Dass sich Österreichs Abfahrer beim Kunstschnee-Saisonstart in Übersee seit längerem schwertun und dann auch am Saisonbeginn in Europa (Gröden) oft nur zäh in die Gänge kommen, ist bekannt. Diesmal soll dieser Teufelskreis möglichst schon in Nordamerika durchbrochen werden.
Mayer fehlt noch die Routine
Etwa durch Mayer. Der Abfahrts-Olympiasieger hofft zwar eher auf Samstag ("Im Super-G kann ich in jedem Gelände schnell sein") und weiß, dass ihm in der Abfahrt noch etwas die Routine fehlt. "Auch Svindal hat mit 25 Jahren noch nicht alles gewonnen", gab sich der Kärntner unverdrossen. "Prinzipiell taugt mir die Abfahrt hier ja sehr, leider bin ich aber nicht schnell."
Das Gute bei Mayer ist, dass er in Colorado erstmals seit seiner Mitte Oktober erlittenen Schuhrandprellung fast schmerzfrei unterwegs ist. Deshalb setzt auch Puelacher große Stücke auf ihn. "Wenn dir etwas wehtut, kannst du nicht so befreit fahren, weil du ständig den Schmerz im Hinterkopf hast. Ich bin froh, wenn Matthias endlich fit wird, auch in Richtung Riesentorlauf", sagte Puelacher. Den möchte Mayer am Sonntag ebenso fahren wie Reichelt und Franz.

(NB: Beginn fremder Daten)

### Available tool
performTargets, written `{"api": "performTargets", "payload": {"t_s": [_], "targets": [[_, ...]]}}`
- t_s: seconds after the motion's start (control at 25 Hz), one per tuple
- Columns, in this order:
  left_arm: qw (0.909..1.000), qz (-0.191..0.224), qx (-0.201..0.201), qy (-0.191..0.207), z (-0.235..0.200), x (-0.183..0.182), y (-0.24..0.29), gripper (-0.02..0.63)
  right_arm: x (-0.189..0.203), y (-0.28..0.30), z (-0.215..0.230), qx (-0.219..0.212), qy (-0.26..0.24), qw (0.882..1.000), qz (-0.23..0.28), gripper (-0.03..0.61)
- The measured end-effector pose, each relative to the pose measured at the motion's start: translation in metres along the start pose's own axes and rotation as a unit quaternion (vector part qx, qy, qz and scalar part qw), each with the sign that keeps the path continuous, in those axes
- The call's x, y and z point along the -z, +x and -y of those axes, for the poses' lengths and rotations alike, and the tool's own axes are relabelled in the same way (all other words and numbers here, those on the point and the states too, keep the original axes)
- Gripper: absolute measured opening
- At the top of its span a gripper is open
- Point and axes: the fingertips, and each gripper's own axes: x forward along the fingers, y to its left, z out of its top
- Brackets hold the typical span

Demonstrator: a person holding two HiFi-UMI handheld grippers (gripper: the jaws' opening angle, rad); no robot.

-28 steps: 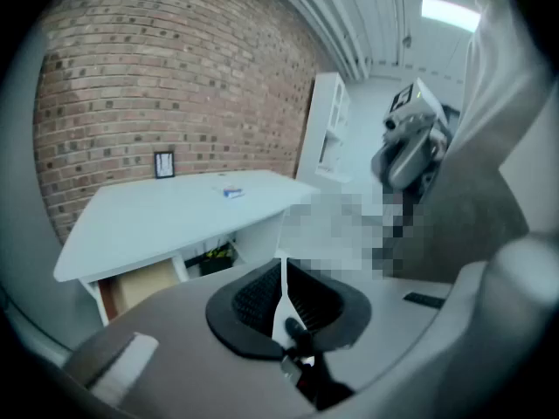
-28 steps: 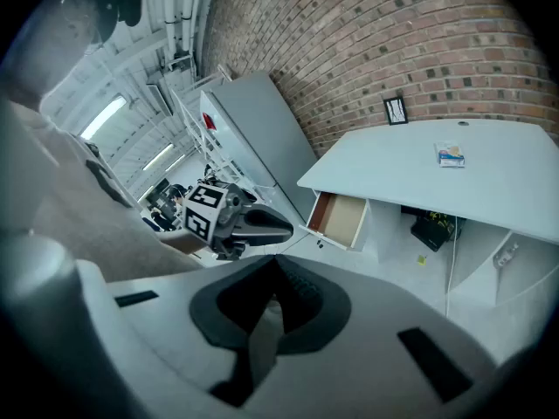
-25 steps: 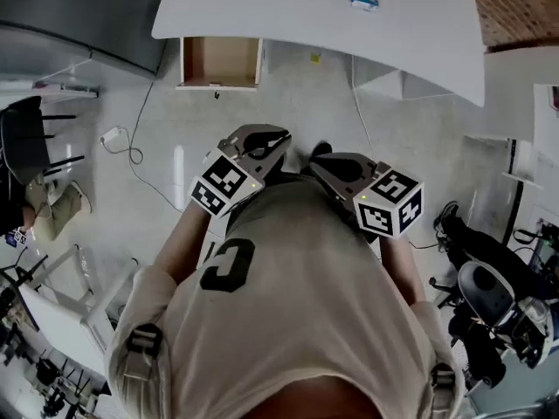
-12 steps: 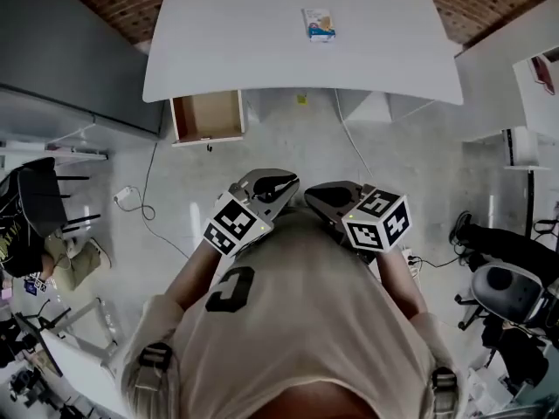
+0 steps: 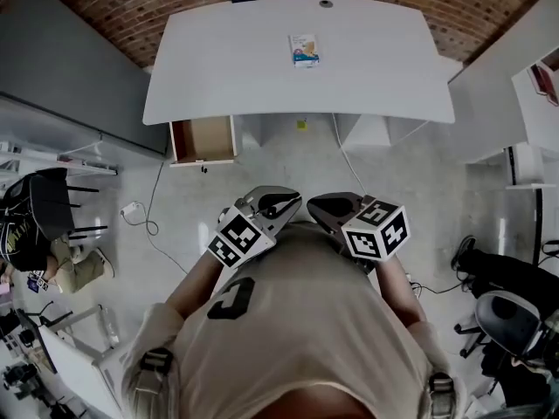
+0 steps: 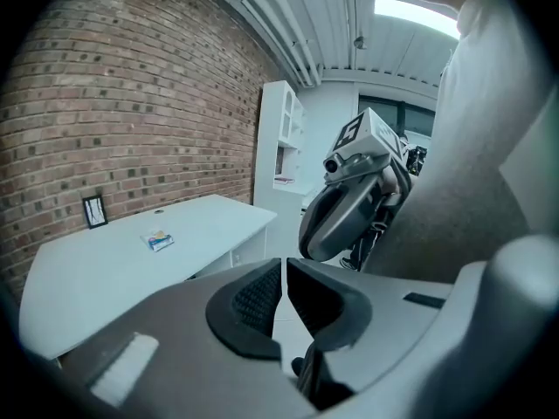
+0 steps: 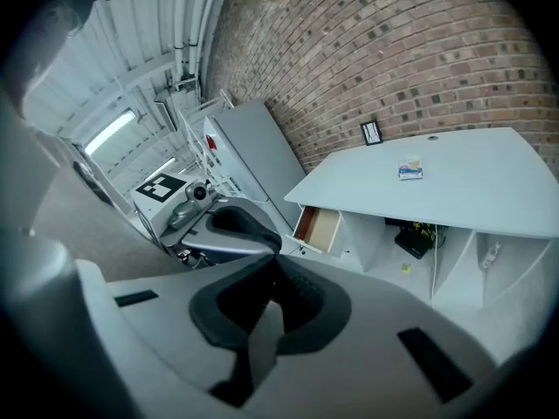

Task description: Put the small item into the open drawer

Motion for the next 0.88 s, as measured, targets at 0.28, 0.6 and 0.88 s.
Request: {"api": "performTargets", "payload": {"t_s": [0.28, 0.6, 0.88], "targets": [[0.9996, -0.027, -0.011, 0.003, 0.016, -0.017, 0.036, 0.020, 0.006, -0.035, 0.027, -0.021, -0.001, 1.000, 0.001, 0.002], [0.9977, -0.049, -0.038, -0.028, 0.035, -0.020, 0.058, 0.020, 0.023, -0.059, 0.042, -0.046, 0.001, 0.999, -0.005, 0.002], [0.9965, -0.067, -0.044, -0.023, 0.029, -0.017, 0.069, 0.020, 0.020, -0.052, 0.051, -0.069, -0.007, 0.997, -0.025, 0.002]]}}
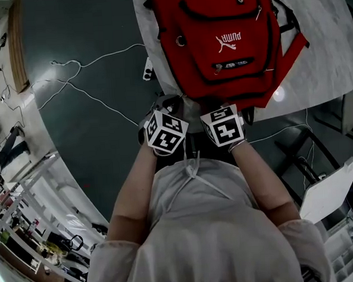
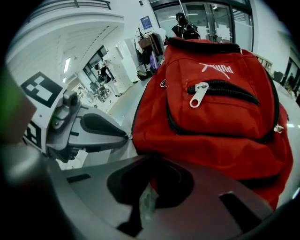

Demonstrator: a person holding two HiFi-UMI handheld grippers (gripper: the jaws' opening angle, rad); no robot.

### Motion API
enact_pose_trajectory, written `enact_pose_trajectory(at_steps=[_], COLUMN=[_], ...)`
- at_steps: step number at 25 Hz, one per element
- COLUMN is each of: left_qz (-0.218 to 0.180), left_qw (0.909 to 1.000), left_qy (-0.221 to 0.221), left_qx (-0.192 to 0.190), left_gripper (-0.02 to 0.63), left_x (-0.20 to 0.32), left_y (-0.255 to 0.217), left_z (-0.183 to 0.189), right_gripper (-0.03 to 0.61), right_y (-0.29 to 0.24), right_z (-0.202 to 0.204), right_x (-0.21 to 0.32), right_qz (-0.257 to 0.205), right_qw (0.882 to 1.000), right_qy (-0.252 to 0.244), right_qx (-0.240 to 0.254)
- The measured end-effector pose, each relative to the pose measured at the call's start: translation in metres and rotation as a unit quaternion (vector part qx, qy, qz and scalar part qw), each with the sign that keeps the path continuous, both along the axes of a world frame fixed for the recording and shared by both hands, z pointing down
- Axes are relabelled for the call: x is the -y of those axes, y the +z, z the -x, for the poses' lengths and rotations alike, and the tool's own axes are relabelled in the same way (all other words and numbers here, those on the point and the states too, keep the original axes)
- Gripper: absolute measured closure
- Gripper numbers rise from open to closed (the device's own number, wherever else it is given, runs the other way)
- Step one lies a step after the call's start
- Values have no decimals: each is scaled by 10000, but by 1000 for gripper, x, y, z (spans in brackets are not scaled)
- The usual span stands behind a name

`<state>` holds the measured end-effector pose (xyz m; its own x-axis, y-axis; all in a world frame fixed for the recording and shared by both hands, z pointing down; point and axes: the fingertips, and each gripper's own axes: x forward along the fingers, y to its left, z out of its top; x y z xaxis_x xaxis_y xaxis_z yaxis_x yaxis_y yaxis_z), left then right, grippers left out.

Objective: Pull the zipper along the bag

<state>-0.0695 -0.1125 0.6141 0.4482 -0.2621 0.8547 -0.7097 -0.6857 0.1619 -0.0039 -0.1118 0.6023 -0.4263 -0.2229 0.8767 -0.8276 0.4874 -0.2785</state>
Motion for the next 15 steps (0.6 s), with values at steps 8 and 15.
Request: enact_pose_trajectory(at_steps=[8, 15], left_qz=[-138, -190], left_qw=[9987, 9976], left_qy=[-484, -666], left_qx=[56, 34], left_gripper=[584, 584], left_x=[7, 26], left_y=[0, -3], left_z=[8, 21], right_gripper=[554, 554], right_y=[2, 1], right_z=[3, 4], right_x=[-2, -3], right_qz=[302, 392], right_qw=[9973, 9944], right_qy=[-669, -975], right_qx=[80, 91])
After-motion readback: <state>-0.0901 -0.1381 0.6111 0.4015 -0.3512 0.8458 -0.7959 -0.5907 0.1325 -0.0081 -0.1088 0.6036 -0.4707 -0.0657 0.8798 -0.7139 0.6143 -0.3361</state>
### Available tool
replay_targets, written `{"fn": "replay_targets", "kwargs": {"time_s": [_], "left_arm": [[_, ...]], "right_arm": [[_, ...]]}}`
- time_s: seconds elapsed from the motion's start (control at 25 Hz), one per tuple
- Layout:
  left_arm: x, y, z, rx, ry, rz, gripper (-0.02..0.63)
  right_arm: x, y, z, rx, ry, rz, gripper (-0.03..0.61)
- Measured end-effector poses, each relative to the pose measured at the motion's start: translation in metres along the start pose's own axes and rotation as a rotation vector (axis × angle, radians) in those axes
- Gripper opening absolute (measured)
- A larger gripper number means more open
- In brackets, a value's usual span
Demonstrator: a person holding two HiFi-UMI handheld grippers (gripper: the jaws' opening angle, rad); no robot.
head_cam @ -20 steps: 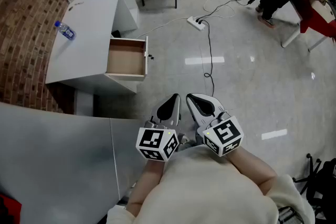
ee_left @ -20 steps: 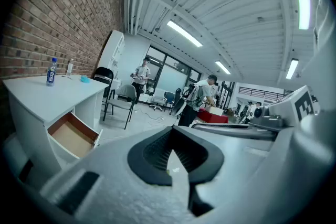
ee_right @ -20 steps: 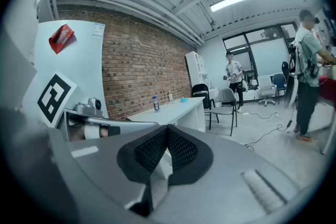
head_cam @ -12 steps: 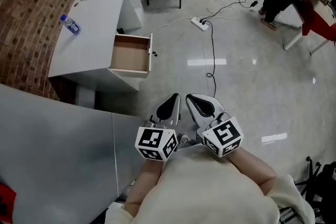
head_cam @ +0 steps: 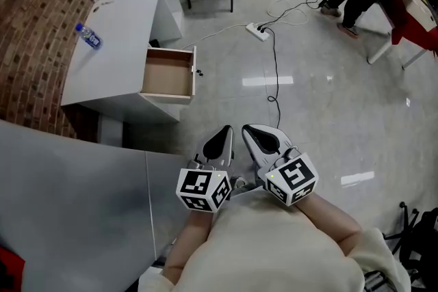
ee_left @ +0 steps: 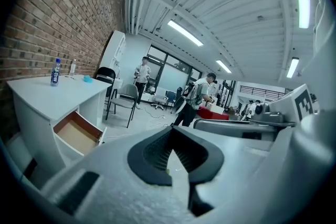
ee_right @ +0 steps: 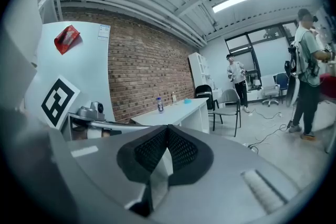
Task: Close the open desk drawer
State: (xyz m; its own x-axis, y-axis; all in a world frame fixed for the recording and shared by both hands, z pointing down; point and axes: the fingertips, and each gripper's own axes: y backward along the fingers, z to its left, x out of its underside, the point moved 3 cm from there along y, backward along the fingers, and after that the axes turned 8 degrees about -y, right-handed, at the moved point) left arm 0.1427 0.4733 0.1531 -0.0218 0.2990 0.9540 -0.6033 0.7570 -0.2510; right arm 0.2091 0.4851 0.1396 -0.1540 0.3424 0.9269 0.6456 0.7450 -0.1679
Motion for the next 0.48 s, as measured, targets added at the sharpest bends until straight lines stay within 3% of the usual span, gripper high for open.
{"fn": "replay_targets", "kwargs": {"time_s": [0.48], "left_arm": [[-0.017, -0.057, 0.028, -0.019, 0.025, 0.006, 0.0]], "right_arm": [[-0.028, -0.043, -0.05, -0.026, -0.007, 0.013, 0.002]]}}
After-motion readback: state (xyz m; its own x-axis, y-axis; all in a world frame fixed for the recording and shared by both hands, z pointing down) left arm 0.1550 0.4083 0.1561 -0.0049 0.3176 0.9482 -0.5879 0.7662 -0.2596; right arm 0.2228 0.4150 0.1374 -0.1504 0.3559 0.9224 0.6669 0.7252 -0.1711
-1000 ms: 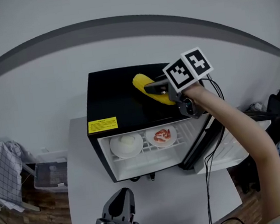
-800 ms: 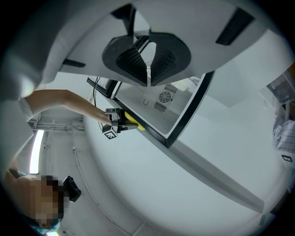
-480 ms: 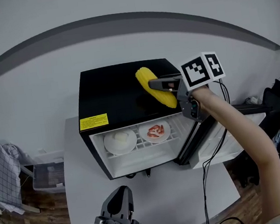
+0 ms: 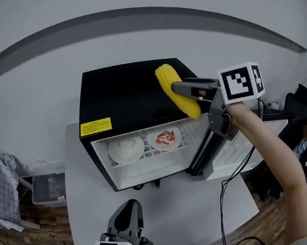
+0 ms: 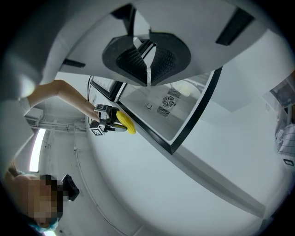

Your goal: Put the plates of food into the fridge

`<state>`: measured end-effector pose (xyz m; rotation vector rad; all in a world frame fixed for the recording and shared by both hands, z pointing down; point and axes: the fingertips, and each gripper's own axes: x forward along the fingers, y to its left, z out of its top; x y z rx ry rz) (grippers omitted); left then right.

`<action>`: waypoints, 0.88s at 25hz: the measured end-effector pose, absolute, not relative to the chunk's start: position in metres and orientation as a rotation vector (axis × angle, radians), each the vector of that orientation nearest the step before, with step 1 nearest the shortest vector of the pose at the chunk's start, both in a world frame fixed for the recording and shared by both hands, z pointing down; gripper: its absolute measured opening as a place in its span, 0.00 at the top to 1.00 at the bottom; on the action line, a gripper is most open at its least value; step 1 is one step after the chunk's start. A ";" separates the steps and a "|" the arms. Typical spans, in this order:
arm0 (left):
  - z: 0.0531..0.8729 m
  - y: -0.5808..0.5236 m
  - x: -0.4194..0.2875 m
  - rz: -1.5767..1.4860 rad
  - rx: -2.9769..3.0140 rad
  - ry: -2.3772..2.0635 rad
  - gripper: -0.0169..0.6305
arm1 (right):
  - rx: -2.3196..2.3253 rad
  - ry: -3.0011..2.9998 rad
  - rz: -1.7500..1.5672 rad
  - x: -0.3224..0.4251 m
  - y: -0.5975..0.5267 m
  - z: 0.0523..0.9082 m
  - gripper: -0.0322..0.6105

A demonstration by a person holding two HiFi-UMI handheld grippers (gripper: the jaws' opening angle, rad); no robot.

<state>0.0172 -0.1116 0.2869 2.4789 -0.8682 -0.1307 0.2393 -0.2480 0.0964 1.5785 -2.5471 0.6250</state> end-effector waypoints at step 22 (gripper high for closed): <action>0.316 -0.100 0.025 -0.087 2.498 -0.931 0.96 | 1.436 -2.722 0.611 0.190 -0.117 0.202 0.63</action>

Franz hat mit der anspruchsvollen "Birds-of-Prey"-Piste noch etwas offen. Mehrmals schon hat sich der im Weltcup noch immer sieglose Kärntner hier verletzt. "Ich mag den Hügel ja ganz gerne. Er mich anscheinend aber nicht."
Dezimiertes ÖSV-Team
Durch die verletzungsbedingten Ausfälle von Joachim Puchner sowie der in Kanada gestürzten Markus Dürager und Thomas Mayrpeter fehlen dem ÖSV-Abfahrtsteam nun alle drei Läufer mit Europacup-Fixplätzen im Speed. "Das ist extrem schade. Ihnen wird damit auch die Chance genommen, ohne Stress für die Zukunft zu lernen", bedauerte Puelacher. Man hätte ursprünglich mit gleich zwölf Fahrern in der Abfahrt antreten können, jetzt sind es "nur" noch neun.
Dennoch musste vor der Abfahrt eine Personalentscheidung getroffen werden. Patrick Schweiger fährt anstelle von Florian Scheiber die Abfahrt, dafür kommt Scheiber im Super-G statt Klaus Kröll zum Einsatz.